■ EXTRACTED INFORMATION

=== Begin Enclosure ===

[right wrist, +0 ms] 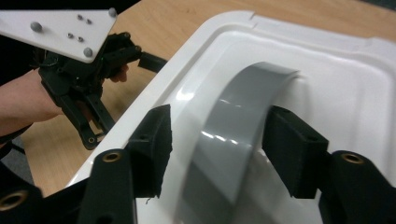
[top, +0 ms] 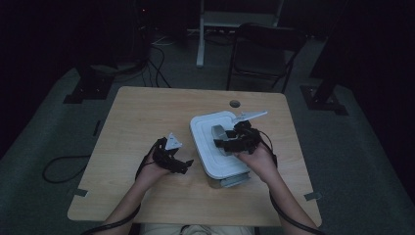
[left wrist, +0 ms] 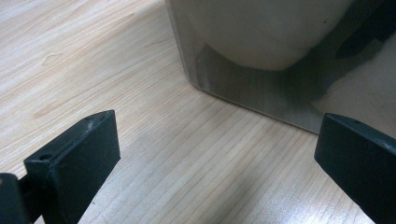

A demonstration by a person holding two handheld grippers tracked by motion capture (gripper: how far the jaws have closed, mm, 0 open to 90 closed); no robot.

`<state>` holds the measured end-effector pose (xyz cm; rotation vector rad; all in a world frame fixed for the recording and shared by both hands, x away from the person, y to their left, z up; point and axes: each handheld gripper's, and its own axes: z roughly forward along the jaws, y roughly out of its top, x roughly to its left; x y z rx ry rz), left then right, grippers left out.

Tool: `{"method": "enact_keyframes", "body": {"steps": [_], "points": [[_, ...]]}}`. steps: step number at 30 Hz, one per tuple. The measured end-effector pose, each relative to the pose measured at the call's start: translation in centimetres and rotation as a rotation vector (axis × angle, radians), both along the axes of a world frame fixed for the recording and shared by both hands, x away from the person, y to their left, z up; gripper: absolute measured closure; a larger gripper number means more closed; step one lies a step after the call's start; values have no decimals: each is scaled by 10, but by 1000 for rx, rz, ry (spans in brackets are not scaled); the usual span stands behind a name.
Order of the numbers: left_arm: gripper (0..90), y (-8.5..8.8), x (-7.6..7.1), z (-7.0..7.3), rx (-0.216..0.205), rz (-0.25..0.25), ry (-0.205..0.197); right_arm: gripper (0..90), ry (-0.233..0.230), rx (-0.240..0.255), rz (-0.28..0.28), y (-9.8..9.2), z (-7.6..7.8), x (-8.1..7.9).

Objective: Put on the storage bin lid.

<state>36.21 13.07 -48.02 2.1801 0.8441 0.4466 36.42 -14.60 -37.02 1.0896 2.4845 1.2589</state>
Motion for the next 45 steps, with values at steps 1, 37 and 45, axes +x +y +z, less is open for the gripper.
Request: {"method": "enact_keyframes", "body": {"steps": [1,37,45], "points": [[9,0,0,0,1,1,1,388,-6,2,-3,-4,2,0],[9,-2,14,-7,-41,59,12,128,-101,22,-397,-118,-101,43],[9,-8,18,-10,-40,52,27,128,-36,14,-357,-103,-130,44]]}}
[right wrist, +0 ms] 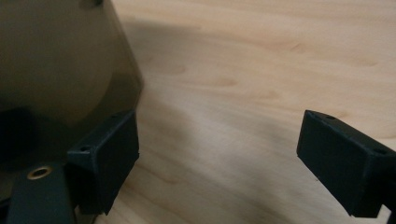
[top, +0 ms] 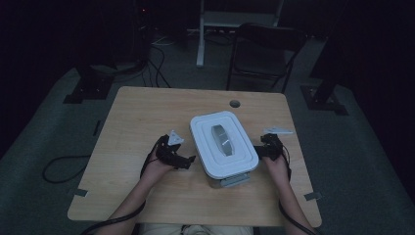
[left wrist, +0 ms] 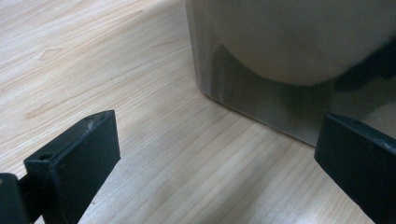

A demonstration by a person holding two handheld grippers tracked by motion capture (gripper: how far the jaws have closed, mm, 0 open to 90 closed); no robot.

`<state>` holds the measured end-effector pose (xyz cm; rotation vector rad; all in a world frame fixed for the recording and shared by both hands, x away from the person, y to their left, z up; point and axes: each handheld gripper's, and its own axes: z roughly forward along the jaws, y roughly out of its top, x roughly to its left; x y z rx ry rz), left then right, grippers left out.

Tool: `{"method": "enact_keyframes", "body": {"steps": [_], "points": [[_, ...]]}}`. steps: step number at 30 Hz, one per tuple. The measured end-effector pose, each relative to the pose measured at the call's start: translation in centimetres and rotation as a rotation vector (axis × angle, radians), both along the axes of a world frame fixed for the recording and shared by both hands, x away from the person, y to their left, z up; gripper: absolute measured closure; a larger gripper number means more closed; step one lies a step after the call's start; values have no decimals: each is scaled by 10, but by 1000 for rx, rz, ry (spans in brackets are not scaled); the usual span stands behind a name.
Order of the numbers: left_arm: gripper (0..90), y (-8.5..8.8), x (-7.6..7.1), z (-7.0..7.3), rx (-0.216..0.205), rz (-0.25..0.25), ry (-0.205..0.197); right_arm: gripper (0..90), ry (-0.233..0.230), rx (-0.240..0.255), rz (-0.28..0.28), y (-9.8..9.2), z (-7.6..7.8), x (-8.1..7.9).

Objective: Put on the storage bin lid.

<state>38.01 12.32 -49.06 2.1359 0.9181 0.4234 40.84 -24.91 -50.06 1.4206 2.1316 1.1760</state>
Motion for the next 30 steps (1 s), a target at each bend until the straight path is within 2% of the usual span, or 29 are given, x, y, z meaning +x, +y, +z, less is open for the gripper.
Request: {"method": "enact_keyframes", "body": {"steps": [5,12,16,18,25,30], "points": [[9,-4,3,-1,0,-6,3,140,29,1,52,12,-8,-1],[9,-8,7,-3,25,-7,5,146,43,53,51,11,-13,-4],[9,-7,12,-1,49,-2,-2,169,42,52,63,13,-12,-6],[9,-6,16,-2,51,5,2,170,41,52,59,14,-12,-8],[9,-7,27,-3,105,19,-6,179,36,45,45,17,-11,-12],[10,-7,33,-3,114,32,-6,188,33,32,36,22,-9,-17]]}}
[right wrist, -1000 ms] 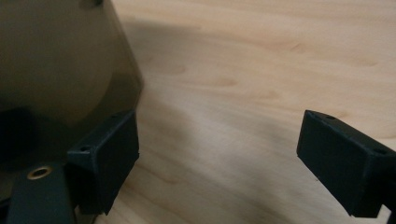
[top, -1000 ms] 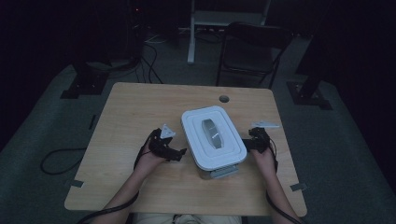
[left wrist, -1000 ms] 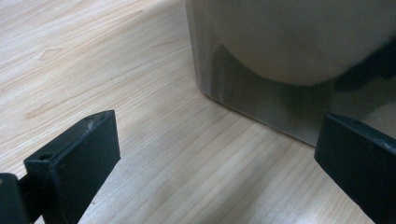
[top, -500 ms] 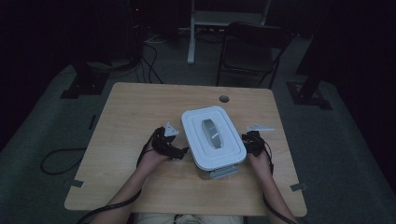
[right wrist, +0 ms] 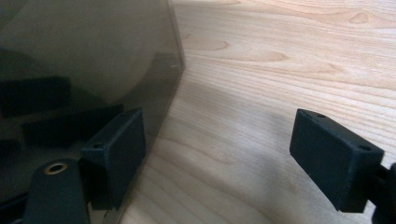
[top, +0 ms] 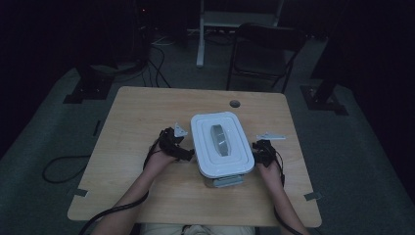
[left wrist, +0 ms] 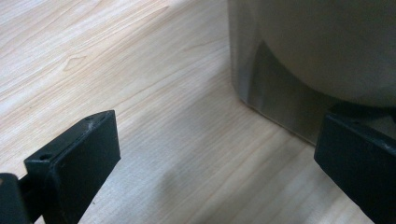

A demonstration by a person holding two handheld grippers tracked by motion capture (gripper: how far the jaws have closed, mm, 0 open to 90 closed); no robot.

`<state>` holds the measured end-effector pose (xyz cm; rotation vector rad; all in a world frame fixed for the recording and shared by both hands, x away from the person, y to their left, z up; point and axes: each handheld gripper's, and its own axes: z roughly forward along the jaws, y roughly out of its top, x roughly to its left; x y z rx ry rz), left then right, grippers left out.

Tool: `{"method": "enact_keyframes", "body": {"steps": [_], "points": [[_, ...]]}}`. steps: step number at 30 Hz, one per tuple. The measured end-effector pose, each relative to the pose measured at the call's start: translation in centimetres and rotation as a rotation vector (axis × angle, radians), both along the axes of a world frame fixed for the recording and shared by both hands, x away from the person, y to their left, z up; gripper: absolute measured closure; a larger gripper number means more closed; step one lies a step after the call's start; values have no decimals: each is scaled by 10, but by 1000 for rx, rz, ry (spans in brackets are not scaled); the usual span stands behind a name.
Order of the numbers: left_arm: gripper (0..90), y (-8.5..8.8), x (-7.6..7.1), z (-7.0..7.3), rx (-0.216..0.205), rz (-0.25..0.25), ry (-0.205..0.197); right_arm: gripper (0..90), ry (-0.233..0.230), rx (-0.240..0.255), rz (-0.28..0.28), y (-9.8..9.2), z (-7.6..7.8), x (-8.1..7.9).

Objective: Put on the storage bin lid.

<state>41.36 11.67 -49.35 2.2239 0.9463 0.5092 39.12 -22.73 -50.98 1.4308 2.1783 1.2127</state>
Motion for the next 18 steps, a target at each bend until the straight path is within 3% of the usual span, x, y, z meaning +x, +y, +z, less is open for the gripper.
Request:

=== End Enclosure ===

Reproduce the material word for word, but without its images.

[right wrist, +0 ms] 
[top, +0 ms] 
[left wrist, +0 ms] 

A demonstration by a person holding two handheld grippers tracked by motion capture (gripper: how far the jaws have closed, mm, 0 open to 90 closed); no robot.

`<state>` holds the measured end-effector pose (xyz cm; rotation vector rad; all in a world frame fixed for the recording and shared by both hands, x away from the person, y to their left, z up; point and axes: each handheld gripper's, and its own axes: z roughly forward along the jaws, y roughly out of its top, x roughly to its left; x y z rx ry rz), left then right, grippers left out.

Tool: `{"method": "enact_keyframes", "body": {"steps": [_], "points": [[_, ...]]}}`. steps: step number at 30 Hz, one per tuple. The measured end-effector pose, each relative to the pose measured at the call's start: translation in centimetres and rotation as a rotation vector (axis × angle, radians), both along the axes of a world frame fixed for the recording and shared by both hands, x away from the person, y to their left, z up; gripper: absolute measured closure; a larger gripper number means more closed; step one lies a step after the call's start; values have no decimals: each is scaled by 10, but by 1000 for rx, rz, ry (spans in brackets are not scaled); the usual span stands behind a name.
Order of the numbers: left_arm: gripper (0..90), y (-8.5..8.8), x (-7.6..7.1), z (-7.0..7.3), rx (-0.216..0.205), rz (-0.25..0.25), ry (-0.205..0.197); right_arm: gripper (0..90), ry (-0.233..0.230), rx (-0.240..0.255), rz (-0.28..0.28), y (-9.8..9.2), z (-7.6..7.8), x (-8.1..7.9).

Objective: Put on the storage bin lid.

<state>36.21 13.07 -48.02 2.1801 0.8441 0.4466 36.42 -14.60 -37.02 1.0896 2.4845 1.2589</state>
Motion for the next 45 steps, with values at steps 1, 37 and 45, axes +x +y +z, less is open for the gripper.
Request: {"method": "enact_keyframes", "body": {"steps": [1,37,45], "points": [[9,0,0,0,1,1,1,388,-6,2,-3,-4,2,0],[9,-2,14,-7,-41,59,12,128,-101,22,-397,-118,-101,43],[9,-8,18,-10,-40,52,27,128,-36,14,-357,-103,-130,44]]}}
[right wrist, +0 ms] 
[top, +0 ms] 
[left wrist, +0 ms] 

A demonstration by a person holding two handheld grippers tracked by motion capture (gripper: how far the jaws have closed, mm, 0 open to 90 closed); no robot.

`<state>` holds the measured end-effector pose (xyz cm; rotation vector rad; all in a world frame fixed for the recording and shared by both hands, x away from the person, y to their left, z up; point and axes: each handheld gripper's, and its own axes: z roughly forward along the jaws, y roughly out of its top, x roughly to its left; x y z rx ry rz), left then right, grippers left out.

Tool: `{"method": "enact_keyframes", "body": {"steps": [_], "points": [[_, ...]]}}`. steps: step number at 30 Hz, one per tuple. The measured end-effector pose, each relative to the pose measured at the call's start: translation in centimetres and rotation as a rotation vector (axis × angle, radians), both along the axes of a world frame fixed for the recording and shared by both hands, x away from the person, y to their left, z up; gripper: absolute measured closure; a larger gripper number means more closed; step one lies a step after the call's start; values have no decimals: each is scaled by 10, but by 1000 for rx, rz, ry (spans in brackets are not scaled); the usual span stands behind a name.
Order of the numbers: left_arm: gripper (0..90), y (-8.5..8.8), x (-7.6..7.1), z (-7.0..7.3), rx (-0.216..0.205), rz (-0.25..0.25), ry (-0.205..0.197); right_arm: gripper (0..90), ry (-0.233..0.230), rx (-0.240..0.255), rz (-0.28..0.28), y (-9.8..9.2), z (-7.6..7.8), x (-8.1..7.9).

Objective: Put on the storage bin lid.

<state>38.01 12.32 -49.06 2.1359 0.9181 0.4234 40.84 -24.91 -50.06 1.4206 2.1316 1.1760</state>
Motion for the next 30 steps (1 s), a target at each bend until the straight path is within 2% of the usual span, or 29 are given, x, y, z meaning +x, +y, +z, less is open for the gripper.
Request: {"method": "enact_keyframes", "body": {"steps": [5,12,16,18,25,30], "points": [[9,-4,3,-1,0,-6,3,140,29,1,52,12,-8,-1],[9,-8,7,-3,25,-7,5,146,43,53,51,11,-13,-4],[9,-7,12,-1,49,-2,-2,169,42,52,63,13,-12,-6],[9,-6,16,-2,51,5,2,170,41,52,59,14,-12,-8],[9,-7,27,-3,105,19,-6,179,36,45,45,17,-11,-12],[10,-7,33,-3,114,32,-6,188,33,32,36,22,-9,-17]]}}
[right wrist, -1000 ms] 
[top, -1000 ms] 
[left wrist, -1000 ms] 
[top, -500 ms] 
[right wrist, +0 ms] 
[top, +0 ms] 
[left wrist, +0 ms] 

A demonstration by a person holding two handheld grippers tracked by motion capture (gripper: how far the jaws have closed, mm, 0 open to 90 closed); no robot.

`<state>` holds the measured end-effector pose (xyz cm; rotation vector rad; all in a world frame fixed for the recording and shared by both hands, x away from the person, y to their left, z up; point and axes: each handheld gripper's, and its own axes: z roughly forward along the jaws, y roughly out of its top, x roughly to its left; x y z rx ry rz), left then right, grippers left out.

Tool: `{"method": "enact_keyframes", "body": {"steps": [_], "points": [[_, ...]]}}`. steps: step number at 30 Hz, one per tuple. The measured end-effector pose, each relative to the pose measured at the call's start: translation in centimetres and rotation as a rotation vector (axis × angle, radians), both along the axes of a world frame fixed for the recording and shared by both hands, x away from the person, y to their left, z up; gripper: absolute measured closure; a larger gripper number means more closed; step one lies a step after the call's start; values have no decimals: each is scaled by 10, but by 1000 for rx, rz, ry (spans in brackets are not scaled); the usual span stands behind a name.
Order of the numbers: left_arm: gripper (0..90), y (-8.5..8.8), x (-7.6..7.1), z (-7.0..7.3), rx (-0.216..0.205), rz (-0.25..0.25), ry (-0.205..0.197); right_arm: gripper (0..90), ry (-0.233..0.230), rx (-0.240..0.255), rz (-0.28..0.28), y (-9.8..9.2), z (-7.6..7.8), x (-8.1..7.9).

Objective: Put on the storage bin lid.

<state>41.36 11.67 -49.35 2.2239 0.9463 0.5092 39.12 -22.73 -50.98 1.4308 2.1783 1.2127</state>
Motion for the next 18 steps, a target at each bend until the straight path is within 3% of the usual span, x, y, z meaning +x, +y, +z, less is open for the gripper.
Request:

This answer is complete as it stands.